Duplicates (11):	1538 1647 1686 1693 1793 1798 1811 1815 1837 1870 1898 (view as bug list)
Depends on:
Blocks:	1808
	Show dependency tree

Reported:	2003-03-03 02:47 UTC by Michael Moncur
Modified:	2003-05-11 20:41 UTC (History)
CC List:	12 users (show)

Attachment	Type	Actions	Submitter/CLA Status
Sample High Ranking SPAM	text/plain	None	lance
Sample High Ranking SPAM 2	text/plain	None	lance
Message with forged USER_AGENT_VM.	text/plain	None	Terry Hardie
Forged Message-ID and User-Agent hitting two negative rules	text/plain	None	Will England
patch to score-ranges to deal with new multipliers and "confidence" levels	patch	None	Theo Van Dinter
patch to rule files to specify "confidence"	patch	None	Theo Van Dinter
patch to 50_scores.cf with new GA run given other attached patches	patch	None	Theo Van Dinter
Add an attachment (proposed patch, testcase, etc.)

Note You need to log in before you can comment on or make changes to this bug.

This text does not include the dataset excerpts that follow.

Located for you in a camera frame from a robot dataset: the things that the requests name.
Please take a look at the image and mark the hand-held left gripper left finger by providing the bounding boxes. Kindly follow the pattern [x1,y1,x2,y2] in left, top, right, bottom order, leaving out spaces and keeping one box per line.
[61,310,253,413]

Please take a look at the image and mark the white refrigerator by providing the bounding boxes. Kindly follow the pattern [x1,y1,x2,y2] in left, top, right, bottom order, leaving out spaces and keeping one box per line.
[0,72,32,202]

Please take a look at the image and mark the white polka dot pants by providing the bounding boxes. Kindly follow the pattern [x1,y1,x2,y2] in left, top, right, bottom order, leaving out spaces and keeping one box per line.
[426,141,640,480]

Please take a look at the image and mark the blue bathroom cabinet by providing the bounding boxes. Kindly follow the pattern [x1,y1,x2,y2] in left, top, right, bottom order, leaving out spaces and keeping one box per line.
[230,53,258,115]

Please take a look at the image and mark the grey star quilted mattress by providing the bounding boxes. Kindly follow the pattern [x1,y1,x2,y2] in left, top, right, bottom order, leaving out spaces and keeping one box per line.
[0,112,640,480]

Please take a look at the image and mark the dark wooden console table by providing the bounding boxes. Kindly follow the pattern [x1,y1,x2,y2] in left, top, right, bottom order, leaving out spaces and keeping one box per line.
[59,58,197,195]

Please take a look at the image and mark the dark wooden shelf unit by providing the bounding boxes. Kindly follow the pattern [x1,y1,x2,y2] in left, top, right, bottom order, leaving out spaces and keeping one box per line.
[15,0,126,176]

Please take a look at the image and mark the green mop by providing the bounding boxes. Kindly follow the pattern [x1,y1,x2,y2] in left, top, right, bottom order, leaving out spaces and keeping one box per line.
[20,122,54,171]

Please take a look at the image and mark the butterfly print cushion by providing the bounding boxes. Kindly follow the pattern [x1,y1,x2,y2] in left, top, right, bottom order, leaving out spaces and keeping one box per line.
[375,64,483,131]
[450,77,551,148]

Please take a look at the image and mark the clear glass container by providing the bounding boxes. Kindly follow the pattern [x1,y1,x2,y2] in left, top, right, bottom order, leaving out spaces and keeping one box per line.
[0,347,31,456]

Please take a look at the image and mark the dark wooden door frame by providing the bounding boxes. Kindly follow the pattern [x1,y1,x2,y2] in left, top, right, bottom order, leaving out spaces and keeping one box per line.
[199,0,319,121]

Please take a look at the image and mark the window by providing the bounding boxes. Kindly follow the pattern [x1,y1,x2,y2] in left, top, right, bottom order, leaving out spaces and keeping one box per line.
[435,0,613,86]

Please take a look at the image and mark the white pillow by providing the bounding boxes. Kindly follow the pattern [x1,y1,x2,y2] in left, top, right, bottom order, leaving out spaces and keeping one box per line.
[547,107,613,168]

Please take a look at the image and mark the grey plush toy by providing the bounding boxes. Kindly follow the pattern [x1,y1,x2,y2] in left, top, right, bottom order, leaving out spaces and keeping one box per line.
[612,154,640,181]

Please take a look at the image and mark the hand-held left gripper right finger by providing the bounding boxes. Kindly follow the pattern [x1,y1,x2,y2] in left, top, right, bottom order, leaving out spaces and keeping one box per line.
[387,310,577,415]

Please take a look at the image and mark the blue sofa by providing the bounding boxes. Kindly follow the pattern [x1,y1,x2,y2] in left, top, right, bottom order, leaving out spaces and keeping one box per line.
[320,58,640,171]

Description Michael Moncur 2003-03-03 02:47:42 UTC

A bunch of the 'nice' rules in 2.50 have scores of -5 to -6.6. While they 
produced good results in the GA runs, I think they're likely to cause false 
negatives in the real world, and I've seen at least two or three of them 
(SIGNATURE_LONG_SPARSE, EMAIL_ATTRIBUTION, ?) discussed as the causes of FNs 
already.

These are also going to present a very tempting way for spammers to get 
messages through.

I think the low limit should have been the opposite of the high limit. For 
example, BAYES_10 subtracts 6.4 points in set 2, but BAYES_90 only adds 4.1. 
This seems lopsided given that they (presumably) have the same confidence level 
for spam or nonspam.

I've listed all of the rules with scores of -5 or lower below. Some rules like 
HABEAS and BONDEDSENDER are trusted, so I didn't include them. If we end up 
with trust or confidence ratings for rules, some of the more-difficult-to-forge 
ones below could have lower limits too.

Since the GA seemed to think it needed these low negatives to get the best 
results, I think in the long term what we'll need are a greater variety of nice 
rules, so the negative scores can be divided among them with no single rule 
making an easy whitelist tool for spammers.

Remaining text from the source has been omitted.